Britain-wide celebration of African culture

Africa '95 or Africa 95, styled as africa95, was a Britain-wide celebration of African music, art, dance and poetry that was held over several months during the last quarter of 1995, with more than 60 arts institutions throughout the UK participating in related events. It was chaired by English businessman Sir Michael Caine, with Clémentine Deliss as artistic director and Claire Whitaker CBE as Finance and Development Director, under the patronage of Queen Elizabeth II, President Nelson Mandela of South Africa, and President Leopold Sedar Senghor of Senegal.

==Background==
Taking place over several months in 1995, particularly during the last quarter of the year, the africa95 initiative involved a wide range of events and the participation of more than 60 arts institutions in the UK, and including the visual and performing arts, cinema, literature, music and public debate, as well as programmes on BBC television and radio.

The Los Angeles Times reported on 26 December 1995: "Since August, and continuing through January, Britain has been playing host to the most comprehensive expression of African culture ever assembled. At dozens of prestigious venues in 25 cities—from Royal Albert Hall and the Victoria & Albert Museum in London, to the West Yorkshire Playhouse in Leeds and the Tate Gallery in Liverpool—visual art, drama, dance, music and scholarly symposiums are being offered up under the Africa 95 umbrella."

The key art exhibitions during africa95 were the Royal Academy's Africa: the Art of a Continent, curated by Tom Phillips (running from 4 October 1995 to 21 January 1996), Seven Stories about Modern Art in Africa (curated by Deliss) at the Whitechapel Art Gallery, and Big City at the Serpentine Gallery, London, curated by Julia Peyton-Jones. The book Africa: The Art of a Continent, edited by Tom Phillips, was published to coincide with africa95.

"The African Prom" was held at the Royal Albert Hall in September, a gala concert for africa95 with five of the African continent's biggest musical stars – Youssou Ndour, Khaled, Baaba Maal, Salif Keita and Lucky Dube – filmed for BBC Television.

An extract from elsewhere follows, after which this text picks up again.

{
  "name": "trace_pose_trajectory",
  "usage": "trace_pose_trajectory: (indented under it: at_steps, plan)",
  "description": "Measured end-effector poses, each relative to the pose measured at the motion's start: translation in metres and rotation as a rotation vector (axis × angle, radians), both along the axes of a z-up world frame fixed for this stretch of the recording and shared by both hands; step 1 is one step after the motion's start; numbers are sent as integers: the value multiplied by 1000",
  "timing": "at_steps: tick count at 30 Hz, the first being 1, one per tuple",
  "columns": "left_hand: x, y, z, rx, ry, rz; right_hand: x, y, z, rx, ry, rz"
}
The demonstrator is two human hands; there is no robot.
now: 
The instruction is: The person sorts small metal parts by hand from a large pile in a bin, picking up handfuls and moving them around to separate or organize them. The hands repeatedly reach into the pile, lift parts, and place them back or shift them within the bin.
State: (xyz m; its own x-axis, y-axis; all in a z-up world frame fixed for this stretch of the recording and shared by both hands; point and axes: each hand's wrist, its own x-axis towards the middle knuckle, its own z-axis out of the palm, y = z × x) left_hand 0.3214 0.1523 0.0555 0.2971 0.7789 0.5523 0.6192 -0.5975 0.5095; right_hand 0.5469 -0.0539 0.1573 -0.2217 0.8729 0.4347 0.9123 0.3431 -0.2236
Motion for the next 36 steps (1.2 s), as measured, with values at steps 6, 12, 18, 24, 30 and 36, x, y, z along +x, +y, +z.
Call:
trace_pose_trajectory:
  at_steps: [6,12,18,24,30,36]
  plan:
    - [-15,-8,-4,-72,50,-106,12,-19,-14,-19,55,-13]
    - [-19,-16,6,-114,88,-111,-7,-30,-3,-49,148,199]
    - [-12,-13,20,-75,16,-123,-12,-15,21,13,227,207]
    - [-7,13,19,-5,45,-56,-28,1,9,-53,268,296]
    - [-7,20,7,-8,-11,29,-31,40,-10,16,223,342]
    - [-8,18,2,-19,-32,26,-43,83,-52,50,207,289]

The season also encompassed "africa95 Nigeria", a series of workshops in that country.

Papers relating to the africa95 festival are held at the School of Oriental & African Studies (SOAS) Archives, University of London.

==Legacy==
A decade after africa95, curator and cultural historian Gus Casely-Hayford initiated Africa 05, the largest African arts season ever hosted in Britain, of which he was director. He said in reference to africa95, "It was fantastic. ...You could see African art displayed without the ethnography for the first time – people were engaging with it as art, at last. Suddenly it was obvious there was an African art history which had been neglected." However, his aim with Africa 05, which took place over a period of 12 months with the involvement of more than 150 cultural organisations, including the BBC, was to create "sustainable change in the way the art world – and the public – thinks about Africa. ...We don't want this just to be about one year."